President Trump on Monday said he would get involved with the Navy’s firing of Capt. Brett Crozier, the former commander of the U.S. aircraft carrier USS Theodore Roosevelt who was fired after sending a memo about a coronavirus outbreak aboard the ship that promptly leaked to the media.

“The letter shouldn’t have been sent. And certainly they shouldn’t have been leaked. This is a military operation,” Trump said. He went on:

That was a mistake that shouldn’t have been made, because it’s unfair to the families of the people on the ship because they get nervous, and it shows weakness. We don’t want to have letter-writing campaigns where the fake news finds a letter or gets a leak, we don’t want that.

So the letter shouldn’t have been sent. With all of that said, his career prior to that was very good. So I’m going to get involved, and see exactly what’s going on there, because I don’t want to destroy somebody for having a bad day.

Earlier Monday, Modly’s remarks to crew members of the ship were leaked.
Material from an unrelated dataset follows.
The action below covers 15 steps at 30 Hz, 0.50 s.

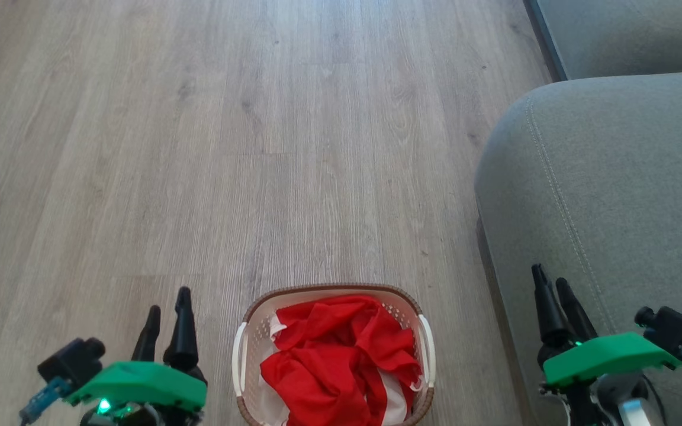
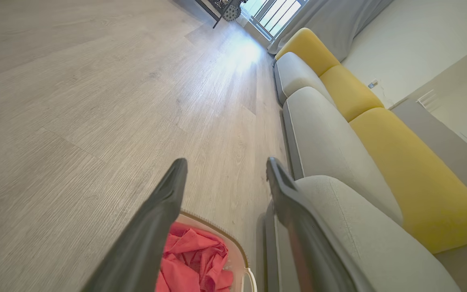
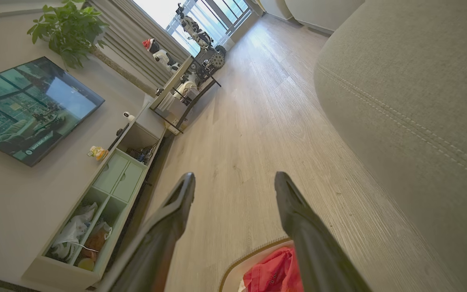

In the remarks, he suggested that Crozier purposely sent a memo about a coronavirus outbreak on his ship that was meant to be leaked to the media. He said:

If he didn’t think, in my opinion, that this information wasn’t going to get out into the public, in this day and information age that we live in, then he was either A, too naive or too stupid to be a commanding officer of a ship like this. The alternative is that he did this on purpose.

Modly fired Crozier on Thursday after a memo the captain wrote on Monday, March 30, was leaked to the San Francisco Chronicle on Tuesday, March 31. Navy officials have noted that the Chronicle is Crozier’s hometown paper.

Crozier’s memo had urged Navy leaders to get sailors off the Roosevelt faster and said living conditions on and off the ship in Guam — where it is currently docked — were not in line with Centers for Disease Control and Navy guidelines for social distancing and quarantining.

Modly said he did not fire Crozier because of the content of his memo, but for sending it via an unsecured and unclassified system to more than 20 people, including some outside the chain of command, ensuring its leak.

After videos emerged showing crew members cheering Crozier as he walked off the ship, Trump’s critics have tried to tie the president to the firing despite Modly saying he did not communicate with the White House before ing making the decision.

Trump on Saturday said he agreed with Modly’s decision “one hundred percent.”

On Monday he said:

I’m going to look into it. I also think our Navy Secretary is a highly respected man… . When he sends a letter out, and he sends copies all over the place, and it’s not a classified letter, and it was very disconcerting to the families of the sailors on the ship, very disconcerting, they get worried and scared.

It was weak. We don’t want weak. But I’m going to take a look because it looks to me that he was an outstanding guy…I looked at his file, and people have bad days and will take a look at it.

Trump said he would speak to Modly and Defense Secretary Mark Esper:

Maybe I can help the situation out. I like to solve problems, it’s a problem…he did a bad thing, sending a letter out and many, many copies — I don’t know, I heard 28 copies, I heard a lot, that’s a lot of copies. Plus the letter was five pages long, I haven’t read the letter but I think it was five pages long single-spaced.

That’s a lot of writing. You know, he’s a captain of a ship, he’s a very important person of a very expensive ship. A nuclear powered ship. He shouldn’t be sending letters like that. But it happens. Sometimes I’ll write a letter and say, ‘I wish I didn’t send it.’ Not too often, but it happens.

“I’m going to see maybe we can do something, because I’m not looking to destroy a person’s life who’s had an otherwise stellar career,” he added.